Jeudi soir, le gouvernement en Iran a activé son kill switch, plongeant ses 85 millions de citoyens dans un black-out numérique quasi total. Cette mesure radicale, qui coupe les lignes internet et téléphoniques, vise à étouffer les protestations nationales grandissantes contre la crise économique, qui représentent un défi majeur pour le pouvoir en place.
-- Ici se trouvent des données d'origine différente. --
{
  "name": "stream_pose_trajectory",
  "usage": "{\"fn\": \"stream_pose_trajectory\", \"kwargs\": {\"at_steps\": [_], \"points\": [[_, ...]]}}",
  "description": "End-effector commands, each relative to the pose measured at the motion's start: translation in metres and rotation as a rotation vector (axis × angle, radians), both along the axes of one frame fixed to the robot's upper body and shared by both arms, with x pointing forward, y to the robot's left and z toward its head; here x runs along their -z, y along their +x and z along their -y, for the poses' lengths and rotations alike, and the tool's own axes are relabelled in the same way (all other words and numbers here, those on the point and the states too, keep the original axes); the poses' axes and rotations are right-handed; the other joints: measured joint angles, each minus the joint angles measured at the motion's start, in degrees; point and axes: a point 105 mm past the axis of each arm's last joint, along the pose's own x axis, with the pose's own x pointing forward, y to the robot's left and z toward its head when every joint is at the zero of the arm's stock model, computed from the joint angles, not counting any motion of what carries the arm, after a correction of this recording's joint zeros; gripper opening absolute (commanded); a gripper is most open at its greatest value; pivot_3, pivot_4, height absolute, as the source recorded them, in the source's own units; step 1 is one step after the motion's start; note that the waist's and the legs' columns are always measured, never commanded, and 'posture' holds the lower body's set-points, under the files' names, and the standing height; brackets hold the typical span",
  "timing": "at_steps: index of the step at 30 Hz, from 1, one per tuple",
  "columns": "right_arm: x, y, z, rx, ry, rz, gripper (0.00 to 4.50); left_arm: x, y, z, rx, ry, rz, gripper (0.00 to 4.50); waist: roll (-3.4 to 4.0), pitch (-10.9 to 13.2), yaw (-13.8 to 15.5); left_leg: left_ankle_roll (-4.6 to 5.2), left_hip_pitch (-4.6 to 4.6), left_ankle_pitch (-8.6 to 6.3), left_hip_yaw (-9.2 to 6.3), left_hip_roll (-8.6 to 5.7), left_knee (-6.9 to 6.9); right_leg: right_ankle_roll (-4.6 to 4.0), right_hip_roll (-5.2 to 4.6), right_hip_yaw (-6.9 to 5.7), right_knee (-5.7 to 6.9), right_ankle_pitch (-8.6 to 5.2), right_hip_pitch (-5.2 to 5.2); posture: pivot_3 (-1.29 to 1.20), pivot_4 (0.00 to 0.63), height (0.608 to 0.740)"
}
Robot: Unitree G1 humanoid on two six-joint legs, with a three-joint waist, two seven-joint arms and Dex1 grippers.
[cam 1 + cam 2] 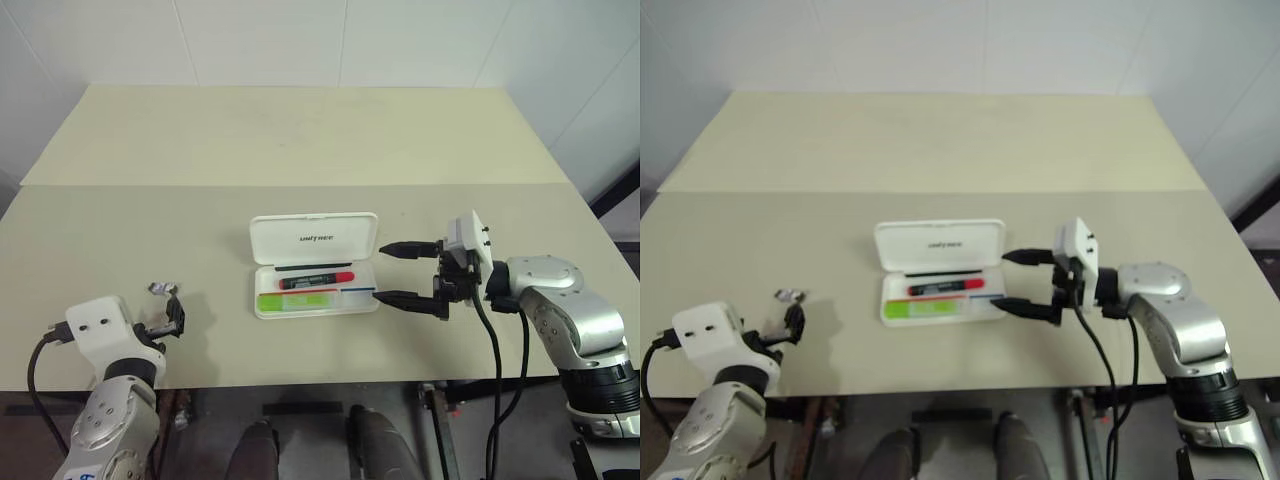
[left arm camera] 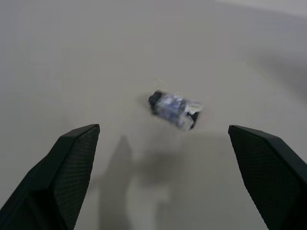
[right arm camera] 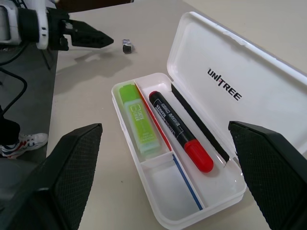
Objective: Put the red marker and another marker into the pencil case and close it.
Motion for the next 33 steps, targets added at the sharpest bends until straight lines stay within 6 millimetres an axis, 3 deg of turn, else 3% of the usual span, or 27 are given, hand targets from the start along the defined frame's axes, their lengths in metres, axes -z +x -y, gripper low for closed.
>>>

Un black-out numérique sans précédent
Ce n'est pas la première fois que le régime recourt à une telle extrémité. Des coupures similaires avaient déjà eu lieu en 2019 et en 2022 lors de vagues de contestation.
Cependant, la situation actuelle marque une escalade significative. Auparavant, les Iraniens pouvaient contourner la censure grâce à des VPN et, plus récemment, au service Starlink.
Aujourd'hui, même cette bouée de sauvetage satellitaire est ciblée. La possession et l'utilisation de Starlink sont illégales, mais des dizaines de milliers de terminaux seraient actifs dans le pays, utilisés tant par des entrepreneurs que par des activistes pour diffuser des informations précieuses sur les manifestations en cours.
Comment Starlink est-il neutralisé ?
La neutralisation de Starlink repose sur une tactique de brouillage militaire. Les terminaux du service nécessitent des signaux GPS pour s'orienter avec précision vers les satellites en orbite basse.
Depuis le conflit avec Israël en juin dernier, les autorités iraniennes perturbent activement ces signaux, probablement pour contrer l'efficacité des drones.
Des experts comme Amir Rashidi, du Miaan Group, rapportent des pertes de paquets de données allant de 30 % à plus de 80 % dans certaines régions. Il estime que le gouvernement utilise des brouilleurs mobiles sophistiqués, une technologie qui n'avait jamais été observée à cette échelle, potentiellement fournie par la Russie ou la Chine.
Les conséquences d'un isolement total
La diaspora iranienne est plongée dans l'angoisse, sans nouvelles de ses proches. Cette coupure empêche la diffusion d'images et de témoignages, laissant craindre une répression sanglante à huis clos.
L'avertissement du procureur général, qualifiant les manifestants d'« ennemis de Dieu », une accusation passible de la peine de mort, ne fait qu'accentuer ces craintes.
Cet isolement a un coût économique exorbitant, estimé à plus de 1,5 million de dollars par heure. Pendant que la population est maintenue dans l'obscurité, le régime met en place des « listes blanches » pour accorder un accès limité à des entités triées sur le volet, créant une véritable fracture numérique.
L'incertitude demeure quant à la durée de ce black-out, mais pour les manifestants, chaque heure qui passe est décisive.